Marshall later touched on the equity side of the capital markets, noting that many investors remain on the sidelines. In some cases, this reflects a more cautious approach in general to deploying capital. In other cases, the sidelining is a factor of the investors being new to the space and not having lived through previous downturns.
“It was a pretty significant concern that if you needed an equity partner this fall, unless it was a very experienced firm in the student housing space, you were going to struggle,” he said.
Panelist Brian Dinerstein, president of The Dinerstein Cos., noted that many commercial real estate classes have faced similar challenges with regard to securing equity partners.
“This has been a surreal experience, but student housing hasn’t really been painted with any worse of a brush than most of the other food groups, and certainly better than the likes of hospitality or retail,” he said. “There are challenges, but that’s healthy and reflects the market working to respond to conditions.”
Dinerstein later noted that the headwinds facing student housing now are different from those of 2008, mainly due to the impact of the coronavirus on occupancy and that the space has become more heavily regulated as it has grown over the past 12 years.
But the hesitancy of the lending community to finance new construction and to underwrite levels of revenue growth consistent with developers’ expectations represent similarities between now and then, he said.
Construction Industry Adapts Overnight
Craig Zogby, managing director at Kayne Anderson Real Estate, cited Verve, a recently completed project serving Rutgers University in New Jersey, as an example of how general contractors and subcontractors quickly adjusted their onsite safety policies to keep construction moving forward.

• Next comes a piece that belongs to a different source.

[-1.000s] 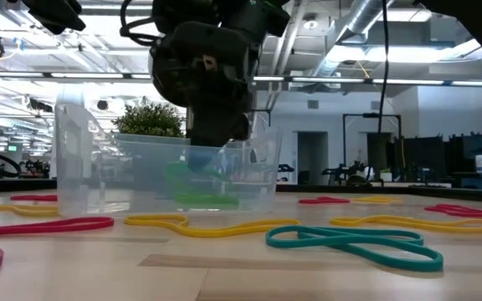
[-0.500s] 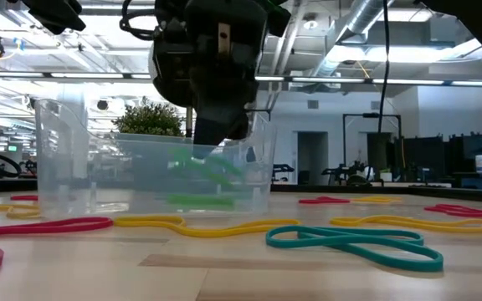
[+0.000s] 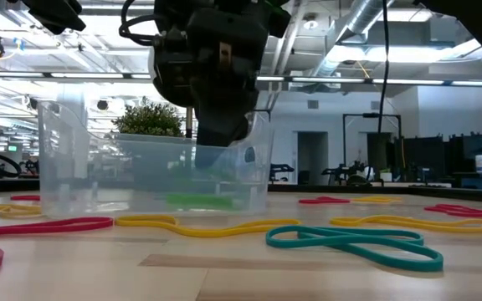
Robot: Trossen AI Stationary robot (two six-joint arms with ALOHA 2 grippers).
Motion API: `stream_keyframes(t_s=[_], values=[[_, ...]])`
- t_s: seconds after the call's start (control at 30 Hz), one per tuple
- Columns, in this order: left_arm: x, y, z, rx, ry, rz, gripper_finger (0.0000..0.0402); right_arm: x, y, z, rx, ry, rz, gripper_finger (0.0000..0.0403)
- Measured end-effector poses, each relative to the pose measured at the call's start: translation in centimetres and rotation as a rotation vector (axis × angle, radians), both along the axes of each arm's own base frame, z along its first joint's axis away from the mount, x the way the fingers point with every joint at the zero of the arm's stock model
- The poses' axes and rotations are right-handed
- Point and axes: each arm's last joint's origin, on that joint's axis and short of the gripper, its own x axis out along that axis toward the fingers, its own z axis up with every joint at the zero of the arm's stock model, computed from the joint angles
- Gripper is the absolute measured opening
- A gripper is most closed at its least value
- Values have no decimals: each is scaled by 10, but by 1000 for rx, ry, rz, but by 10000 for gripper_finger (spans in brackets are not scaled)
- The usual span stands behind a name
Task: Pick and place items into bin
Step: Put the green rubber band into the transparent bin, then put the red rubber band into the transparent bin
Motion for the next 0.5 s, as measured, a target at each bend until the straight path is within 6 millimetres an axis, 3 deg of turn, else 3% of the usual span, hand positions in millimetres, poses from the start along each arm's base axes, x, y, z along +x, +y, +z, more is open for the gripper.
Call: stream_keyframes(t_s=[0.5], values=[[0, 1, 1, 23, -21, 37, 110, 4, -3, 3, -39, -38, -41, 66]])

“When COVID hit in March, we knew we were facing an uphill battle because we were in the epicenter of the outbreak at the time,” he said. “There were no protocols for the construction or operating side of the business, and everyone was scrambling to do right by their labor forces.”
“But we saw that as our contractors put playbooks together, the subcontractors did the same,” he continued. “Screening temperatures at the gate, implementing a logistics plans that governed movement within the building, and utilizing contract tracing for positive tests — that really helped keep the wheels from falling off.”
While some brief project delays did occur, Kayne Anderson nonetheless completed Verve this fall and has since begun to welcome students into units.
Depending on where a project stood at the onset of COVID, some developers incurred additional materials costs for features that promoted health and wellness, such as individualized study rooms, automatic doors and touchless faucets in common areas. While implementing these features may not have been feasible for some projects, they will all have to be considered on future construction, the panel concurred.